All pictures are to be dropped, and everything else in the data duplicated exactly.

####

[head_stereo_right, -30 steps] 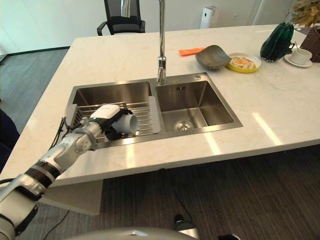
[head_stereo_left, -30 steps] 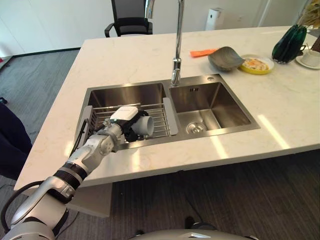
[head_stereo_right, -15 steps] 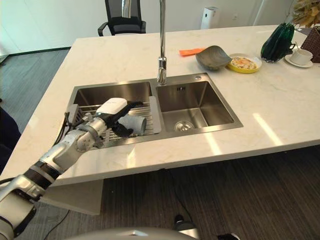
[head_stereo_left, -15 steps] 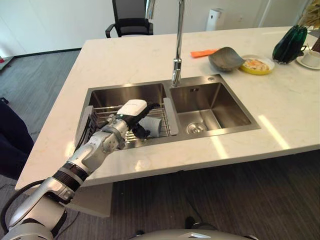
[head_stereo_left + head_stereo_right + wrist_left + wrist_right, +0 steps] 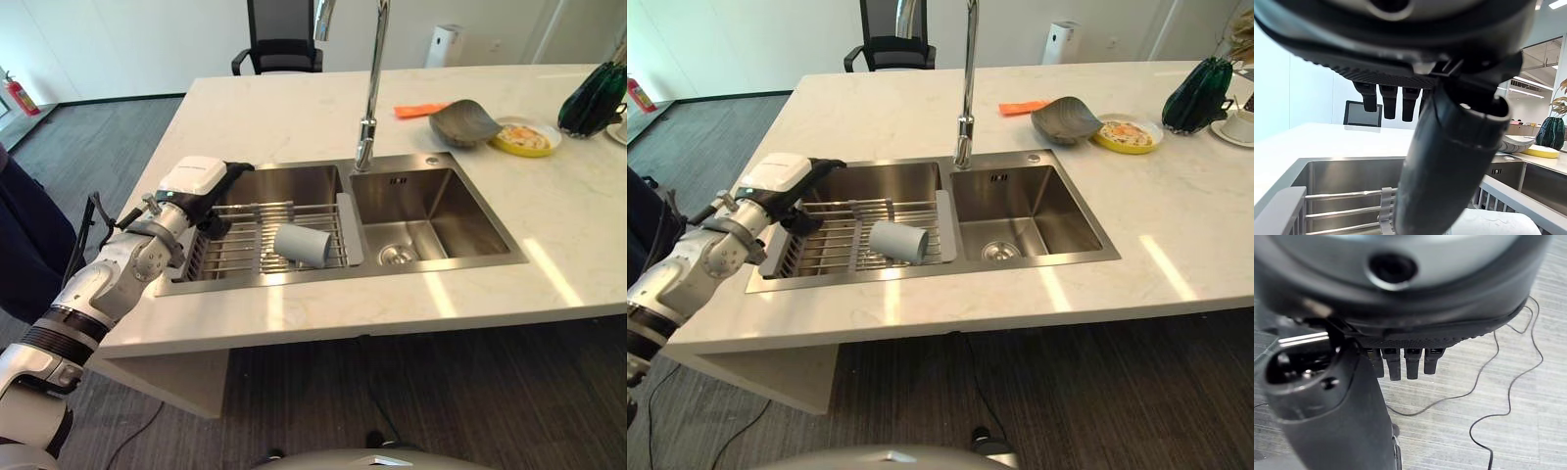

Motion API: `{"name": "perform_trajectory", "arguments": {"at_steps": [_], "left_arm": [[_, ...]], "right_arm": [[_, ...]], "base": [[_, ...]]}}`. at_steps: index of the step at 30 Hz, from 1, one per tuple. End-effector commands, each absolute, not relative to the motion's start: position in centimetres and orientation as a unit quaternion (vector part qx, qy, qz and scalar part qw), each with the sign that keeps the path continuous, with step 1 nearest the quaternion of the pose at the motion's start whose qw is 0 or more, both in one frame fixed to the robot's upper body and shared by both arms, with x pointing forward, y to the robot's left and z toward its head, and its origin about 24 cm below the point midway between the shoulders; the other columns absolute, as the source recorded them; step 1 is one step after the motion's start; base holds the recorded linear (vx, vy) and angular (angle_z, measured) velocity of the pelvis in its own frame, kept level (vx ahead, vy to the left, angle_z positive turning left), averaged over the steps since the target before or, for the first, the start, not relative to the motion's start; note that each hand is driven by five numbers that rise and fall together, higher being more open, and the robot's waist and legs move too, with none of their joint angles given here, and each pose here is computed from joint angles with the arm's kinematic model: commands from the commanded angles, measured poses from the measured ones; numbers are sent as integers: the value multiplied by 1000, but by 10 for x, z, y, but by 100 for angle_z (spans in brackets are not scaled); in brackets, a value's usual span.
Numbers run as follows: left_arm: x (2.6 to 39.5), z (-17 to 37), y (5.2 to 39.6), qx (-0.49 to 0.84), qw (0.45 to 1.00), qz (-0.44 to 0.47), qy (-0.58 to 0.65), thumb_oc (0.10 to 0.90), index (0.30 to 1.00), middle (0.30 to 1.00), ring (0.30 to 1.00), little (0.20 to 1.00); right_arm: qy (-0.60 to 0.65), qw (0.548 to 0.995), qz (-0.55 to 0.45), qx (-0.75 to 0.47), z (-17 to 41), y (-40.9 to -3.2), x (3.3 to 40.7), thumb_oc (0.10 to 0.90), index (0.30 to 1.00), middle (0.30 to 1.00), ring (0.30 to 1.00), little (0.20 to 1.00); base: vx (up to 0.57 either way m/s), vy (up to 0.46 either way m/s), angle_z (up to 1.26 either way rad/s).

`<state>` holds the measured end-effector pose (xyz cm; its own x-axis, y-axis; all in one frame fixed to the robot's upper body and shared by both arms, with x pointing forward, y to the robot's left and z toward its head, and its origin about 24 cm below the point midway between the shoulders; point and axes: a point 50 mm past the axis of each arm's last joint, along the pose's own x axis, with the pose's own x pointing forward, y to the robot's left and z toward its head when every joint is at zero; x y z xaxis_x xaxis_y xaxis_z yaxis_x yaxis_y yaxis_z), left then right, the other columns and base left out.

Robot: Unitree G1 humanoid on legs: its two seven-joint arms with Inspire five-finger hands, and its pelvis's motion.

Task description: Place the dishes in the dishwasher.

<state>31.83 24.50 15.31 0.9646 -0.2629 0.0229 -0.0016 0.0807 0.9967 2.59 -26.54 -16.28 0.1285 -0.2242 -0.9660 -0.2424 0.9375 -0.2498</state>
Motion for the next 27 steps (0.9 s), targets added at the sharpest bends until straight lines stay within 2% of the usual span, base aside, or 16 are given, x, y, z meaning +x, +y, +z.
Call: {"name": "perform_trajectory", "arguments": {"at_steps": [1, 12, 24, 27], "left_arm": [[332, 206, 235, 665, 723, -33, -185, 800, 900, 900, 900, 900], [339, 186, 194, 658, 720, -111, -191, 800, 900, 900, 900, 900], [354, 168, 194, 667, 722, -116, -145, 800, 900, 900, 900, 900], [364, 153, 202, 678, 719, -114, -97, 800, 900, 900, 900, 900]], "right_arm": [[655, 727, 7, -206, -158, -277, 40, 800, 900, 900, 900, 900], [649, 730, 4, -213, -156, -282, 43, 800, 900, 900, 900, 900], [653, 726, 3, -214, -156, -284, 37, 800, 900, 900, 900, 900], [653, 723, 12, -224, -155, -285, 37, 800, 900, 900, 900, 900]], "base": [[0, 0, 0], [0, 0, 0], [1, -1, 0], [0, 0, 0]]}}
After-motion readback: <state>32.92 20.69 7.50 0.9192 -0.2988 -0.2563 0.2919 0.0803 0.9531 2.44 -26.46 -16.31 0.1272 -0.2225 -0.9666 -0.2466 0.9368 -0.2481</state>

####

__ANSWER AREA__:
[head_stereo_right, -30 steps] 
[head_stereo_left, -30 steps] 
[head_stereo_right, -15 steps] 
[head_stereo_left, -15 steps] 
[head_stereo_left + head_stereo_right + wrist_left + wrist_right, +0 steps] 

Motion API: `{"name": "perform_trajectory", "arguments": {"at_steps": [_], "left_arm": [[_, ...]], "right_arm": [[_, ...]], "base": [[_, ...]]}}`. at_steps: index of the step at 30 Hz, from 1, one per tuple. End-effector commands, each absolute, not relative to the motion's start: position in centimetres and orientation as a unit quaternion (vector part qx, qy, qz and scalar part qw), each with the sign that keeps the path continuous, with step 1 nearest the quaternion of the pose at the motion's start whose qw is 0 or more, both in one frame fixed to the robot's upper body and shared by both arms, with x pointing forward, y to the robot's left and z toward its head, and its origin about 24 cm below the point midway between the shoulders; the other columns absolute, as the source recorded them; step 1 is one step after the motion's start; base holds the recorded linear (vx, vy) and angular (angle_z, measured) velocity of the pelvis in its own frame, kept level (vx ahead, vy to the left, angle_z positive turning left), averaged over the steps since the target before or, for the first, the start, not relative to the motion's start; note that each hand is driven by five numbers that rise and fall together, higher being more open, and the robot's waist and legs move too, with none of their joint angles given here, and each pose here is computed from joint angles with the arm's kinematic model: commands from the commanded angles, measured poses from the measured ones; numbers are sent as integers: the value multiplied by 1000, but by 10 for x, z, y, but by 100 for angle_z (spans in brackets are not scaled); in brackets, a value's usual span.
Numbers run as follows: left_arm: x (2.6 to 39.5), z (-17 to 37), y (5.2 to 39.6), qx (-0.49 to 0.84), qw (0.45 to 1.00), qz (-0.44 to 0.47), qy (-0.58 to 0.65), thumb_oc (0.10 to 0.90), index (0.30 to 1.00), middle (0.30 to 1.00), ring (0.30 to 1.00), little (0.20 to 1.00); right_arm: qy (-0.60 to 0.65), qw (0.548 to 0.995), qz (-0.55 to 0.45), qx (-0.75 to 0.47), z (-17 to 41), y (-40.9 to -3.2), x (3.3 to 40.7), thumb_oc (0.10 to 0.90), index (0.30 to 1.00), middle (0.30 to 1.00), ring (0.30 to 1.00), little (0.20 to 1.00); base: vx (up to 0.57 either way m/s), vy (up to 0.46 either way m/s), angle_z (up to 1.26 either way rad/s).

`<state>` holds the measured end-effector pose (xyz cm; its own x-axis, y-axis; all in one frame fixed to the robot's upper body and shared by both arms, with x pointing forward, y to the robot's left and z toward its head, and its origin about 24 cm below the point midway between the shoulders; point and axes: a point 50 mm past the axis of each arm's last joint, along the pose's own x axis, with the pose's own x pointing forward, y to the robot's left and z toward its head when every joint is at zero; x y z xaxis_x xaxis_y xaxis_z yaxis_x yaxis_y yaxis_z), left then right, the other columns and base left out.

Robot: Unitree G1 humanoid on legs: its two seven-joint arms with Inspire five-finger hands, and its pelvis's motion.

Task description: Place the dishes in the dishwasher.

<state>31.83 24.50 15.31 0.9646 -0.2629 0.0229 -0.0016 0.0807 0.9967 2.59 -26.54 -16.28 0.1285 -0.2242 -0.9660 -0.2424 0.9375 -0.2498</state>
Motion for the next 27 steps (0.9 s), targets added at the sharpest bends until straight lines stay within 2% of the usual span, base aside, or 16 are given, x, y, z meaning +x, +y, +z.
Call: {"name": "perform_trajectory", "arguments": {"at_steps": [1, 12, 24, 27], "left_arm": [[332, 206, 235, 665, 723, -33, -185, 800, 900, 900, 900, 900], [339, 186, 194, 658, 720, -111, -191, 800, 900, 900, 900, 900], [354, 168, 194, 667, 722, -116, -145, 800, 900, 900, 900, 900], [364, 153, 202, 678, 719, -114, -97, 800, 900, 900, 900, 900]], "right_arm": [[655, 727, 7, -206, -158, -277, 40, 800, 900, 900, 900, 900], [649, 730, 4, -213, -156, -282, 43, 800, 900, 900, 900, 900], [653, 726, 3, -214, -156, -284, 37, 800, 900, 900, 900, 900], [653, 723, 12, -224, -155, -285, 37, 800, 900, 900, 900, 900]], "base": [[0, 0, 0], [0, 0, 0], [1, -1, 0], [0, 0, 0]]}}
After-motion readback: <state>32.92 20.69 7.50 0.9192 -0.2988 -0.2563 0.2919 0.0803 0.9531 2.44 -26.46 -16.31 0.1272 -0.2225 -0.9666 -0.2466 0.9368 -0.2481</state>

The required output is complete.